I have a 2 x 18V trafo lying around that I can throw in there. I'll replace the regulators and give that a try.
PTcloseup.jpg


Powersupplycloseup.jpg


 
Well, looking at your power supply I can't see anything wrong.  When you say...

On the regs I was measuring 27V or so going in, 25V coming out.

I'm not sure what you mean, that just seems bananas with with the 2x9v transformer.  Let's make sure we're on the same page, with the correct transformer you should be measuring 18vac coming into the psu on each of the secondaries (measured from the secondary to the ct) and then coming out, +18vdc from the + pad to the 0 pad and -18vdc from - pad to 0 pad (where you have the black, green, and white wires)


 
Bananas indeed. We are on the same page as far as the measurements go. When I took the first voltage measurements on the PSU output, I put my black probe on the 0V, and the red on the + wire, but couldn't get a reading at all. Then I tested from the ouput leg of the regulators to the end of the wires, and got my +25V. Then I measured the V going into the regulator input, and it was around 27V or so. This could just be me not taking proper measurements (probably), but when I hooked my meter up properly to the PSU output (neutral/+, neutral/-), no matter how I set the DC range, it would not read. Maybe I damaged a solder pad in there. I had a solder bridge to fix at one point, and I could have lifted the pad on the 0V output.

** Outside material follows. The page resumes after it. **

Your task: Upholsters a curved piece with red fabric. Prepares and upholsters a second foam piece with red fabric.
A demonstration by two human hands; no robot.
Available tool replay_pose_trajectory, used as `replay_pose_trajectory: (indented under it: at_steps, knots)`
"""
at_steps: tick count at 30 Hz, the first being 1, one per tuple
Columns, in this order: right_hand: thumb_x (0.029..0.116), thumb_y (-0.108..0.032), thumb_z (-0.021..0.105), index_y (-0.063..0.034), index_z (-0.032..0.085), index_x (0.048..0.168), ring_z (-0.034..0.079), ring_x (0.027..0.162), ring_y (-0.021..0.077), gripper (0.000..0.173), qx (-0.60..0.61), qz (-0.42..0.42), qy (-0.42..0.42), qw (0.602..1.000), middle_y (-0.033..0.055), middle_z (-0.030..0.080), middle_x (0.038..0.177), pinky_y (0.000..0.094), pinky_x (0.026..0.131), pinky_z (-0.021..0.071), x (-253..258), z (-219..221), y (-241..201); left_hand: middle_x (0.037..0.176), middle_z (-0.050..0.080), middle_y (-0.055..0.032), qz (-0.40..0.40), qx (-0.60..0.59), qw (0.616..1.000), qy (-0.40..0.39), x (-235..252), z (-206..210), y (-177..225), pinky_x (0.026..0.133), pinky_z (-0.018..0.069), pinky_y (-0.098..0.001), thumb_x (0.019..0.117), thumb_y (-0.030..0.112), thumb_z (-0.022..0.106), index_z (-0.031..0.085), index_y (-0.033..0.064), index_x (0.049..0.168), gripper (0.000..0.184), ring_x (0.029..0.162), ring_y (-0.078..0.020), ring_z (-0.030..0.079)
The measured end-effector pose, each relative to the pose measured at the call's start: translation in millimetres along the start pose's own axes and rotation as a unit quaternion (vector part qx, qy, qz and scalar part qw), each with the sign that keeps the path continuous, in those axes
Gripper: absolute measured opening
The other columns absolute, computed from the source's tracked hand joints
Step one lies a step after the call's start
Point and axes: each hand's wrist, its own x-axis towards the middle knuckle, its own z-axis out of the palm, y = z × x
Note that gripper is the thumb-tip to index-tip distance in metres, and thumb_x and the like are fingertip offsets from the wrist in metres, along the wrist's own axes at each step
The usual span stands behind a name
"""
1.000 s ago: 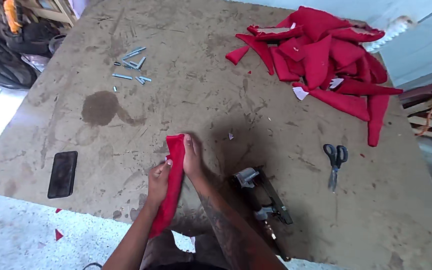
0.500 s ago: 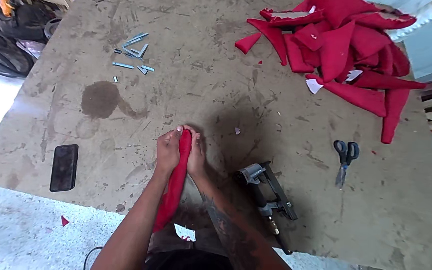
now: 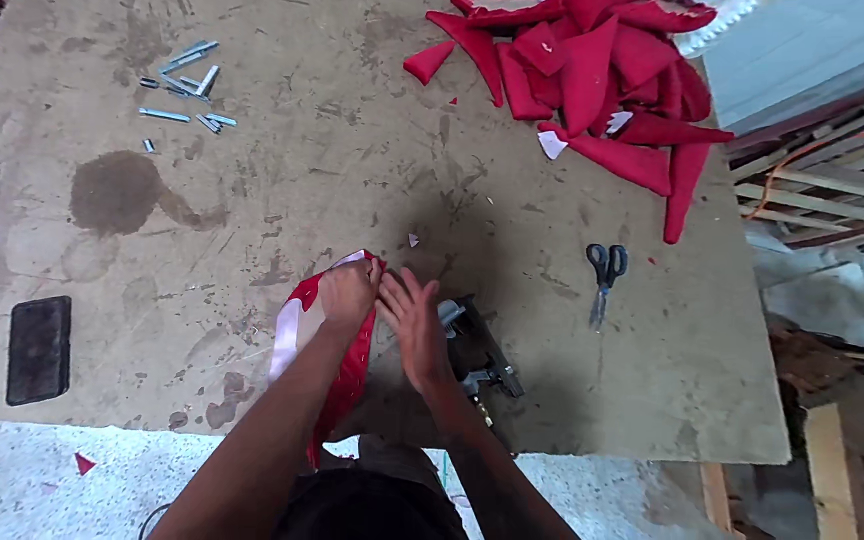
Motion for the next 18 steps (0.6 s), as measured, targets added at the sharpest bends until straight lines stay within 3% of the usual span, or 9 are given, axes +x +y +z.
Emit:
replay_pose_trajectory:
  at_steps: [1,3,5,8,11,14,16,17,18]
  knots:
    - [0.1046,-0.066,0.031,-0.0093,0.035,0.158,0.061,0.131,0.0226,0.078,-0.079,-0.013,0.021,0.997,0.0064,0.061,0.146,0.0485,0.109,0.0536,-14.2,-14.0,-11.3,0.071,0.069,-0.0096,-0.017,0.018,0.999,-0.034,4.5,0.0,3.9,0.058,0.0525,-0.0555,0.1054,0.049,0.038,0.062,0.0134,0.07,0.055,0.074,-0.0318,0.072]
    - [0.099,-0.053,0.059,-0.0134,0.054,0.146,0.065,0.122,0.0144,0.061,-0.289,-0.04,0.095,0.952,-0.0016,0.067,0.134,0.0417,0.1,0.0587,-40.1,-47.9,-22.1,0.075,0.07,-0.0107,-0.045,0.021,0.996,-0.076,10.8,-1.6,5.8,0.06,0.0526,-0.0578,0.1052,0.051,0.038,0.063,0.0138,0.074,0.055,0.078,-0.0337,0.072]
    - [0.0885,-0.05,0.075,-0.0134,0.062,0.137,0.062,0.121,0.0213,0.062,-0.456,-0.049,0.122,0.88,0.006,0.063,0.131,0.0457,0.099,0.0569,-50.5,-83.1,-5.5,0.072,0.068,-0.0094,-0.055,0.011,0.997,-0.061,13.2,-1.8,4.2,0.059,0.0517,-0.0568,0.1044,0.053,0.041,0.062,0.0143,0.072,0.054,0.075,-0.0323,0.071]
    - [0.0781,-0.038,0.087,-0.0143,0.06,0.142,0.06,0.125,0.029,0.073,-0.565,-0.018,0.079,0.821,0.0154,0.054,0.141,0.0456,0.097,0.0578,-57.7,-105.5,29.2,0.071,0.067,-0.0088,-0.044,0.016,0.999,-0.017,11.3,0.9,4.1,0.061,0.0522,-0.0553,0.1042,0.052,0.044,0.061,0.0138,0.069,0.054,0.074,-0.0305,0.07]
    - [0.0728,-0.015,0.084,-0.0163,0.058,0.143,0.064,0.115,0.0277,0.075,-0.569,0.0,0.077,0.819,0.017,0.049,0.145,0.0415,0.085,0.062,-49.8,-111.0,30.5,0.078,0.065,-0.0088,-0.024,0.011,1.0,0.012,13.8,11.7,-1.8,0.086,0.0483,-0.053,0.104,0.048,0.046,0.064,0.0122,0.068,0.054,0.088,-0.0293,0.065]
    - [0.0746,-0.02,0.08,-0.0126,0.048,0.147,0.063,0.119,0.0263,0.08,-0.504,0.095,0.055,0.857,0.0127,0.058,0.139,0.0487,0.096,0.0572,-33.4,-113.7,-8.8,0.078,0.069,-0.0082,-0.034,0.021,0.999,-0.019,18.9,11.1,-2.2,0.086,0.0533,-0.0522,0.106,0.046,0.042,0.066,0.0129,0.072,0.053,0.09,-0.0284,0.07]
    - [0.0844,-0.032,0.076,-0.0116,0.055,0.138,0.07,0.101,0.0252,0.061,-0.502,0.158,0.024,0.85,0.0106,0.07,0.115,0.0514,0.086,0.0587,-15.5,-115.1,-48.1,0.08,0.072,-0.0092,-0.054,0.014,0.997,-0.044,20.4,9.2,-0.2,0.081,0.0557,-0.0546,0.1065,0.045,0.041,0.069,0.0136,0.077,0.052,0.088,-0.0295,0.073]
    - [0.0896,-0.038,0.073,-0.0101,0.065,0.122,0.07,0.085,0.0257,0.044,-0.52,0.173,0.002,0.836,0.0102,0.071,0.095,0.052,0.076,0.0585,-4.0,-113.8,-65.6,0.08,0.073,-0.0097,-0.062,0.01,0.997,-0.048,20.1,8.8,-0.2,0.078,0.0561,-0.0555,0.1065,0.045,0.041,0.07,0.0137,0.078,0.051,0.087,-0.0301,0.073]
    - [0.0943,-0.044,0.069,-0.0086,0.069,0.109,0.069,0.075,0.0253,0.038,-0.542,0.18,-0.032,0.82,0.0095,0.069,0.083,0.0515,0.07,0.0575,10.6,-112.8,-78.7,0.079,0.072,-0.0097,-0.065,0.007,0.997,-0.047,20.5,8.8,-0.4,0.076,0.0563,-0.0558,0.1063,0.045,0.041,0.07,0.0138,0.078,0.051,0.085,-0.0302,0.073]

I need to check, but I am pretty sure I was getting positive voltage of the negative regulator. I'll double check that though. It was late, and I was one confused/frustrated dude.

Thanks for all your help so far Substitute. I'll reconnect and double check all my measurements before going further. I was going to redo the whole thing, but then I won't know what I did wrong.
 
I'm not quite ready to fire these up yet, still need to order meters, but I wanted to go over which trimmers do what since they're not labeled on the boards.  Comparing the board to the schematic it's not too hard figure out, but I thought it would be handy to have a list to look at during calibration.  Please correct me if I'm wrong.

la4-trimmers.jpg


1) common mode adjust R4
2) zero adjust R51
3) meter tracking R49
4) threshold trim R57
5) ratio R34
 
Insomnia, I'll hook mine up tomorrow afternoon and take some measurements on the regulators and what not for comparison.  What are you using for a meter?  I mean what dmm are you using?

 
I am using a Victor VC9801A that I bought from Lees Electronics in Vancouver.

Heres the link:

http://www.leeselectronic.com/catalog/product_info.php?cPath=15_16&products_id=7848
 
I just got home from work and decided to tackle this thing. I inspected the PSU output wires, and I found that the solder pad for the 0V had indeed lifted off of the board. After repairing this with some solid core copper wire, I tested again. I am now getting -12 and +12 which is much more sane. I think this may have also been the cause of my blown fuses.

Just have to put the right transformer in and test it again. Should I replace the regulators anyways?

Thanks for all the help!

By the way substitute, I checked out your MILA. Looks pretty sweet! I haven't had a chance to check out your sound file yet, but I'll try in the next couple of days.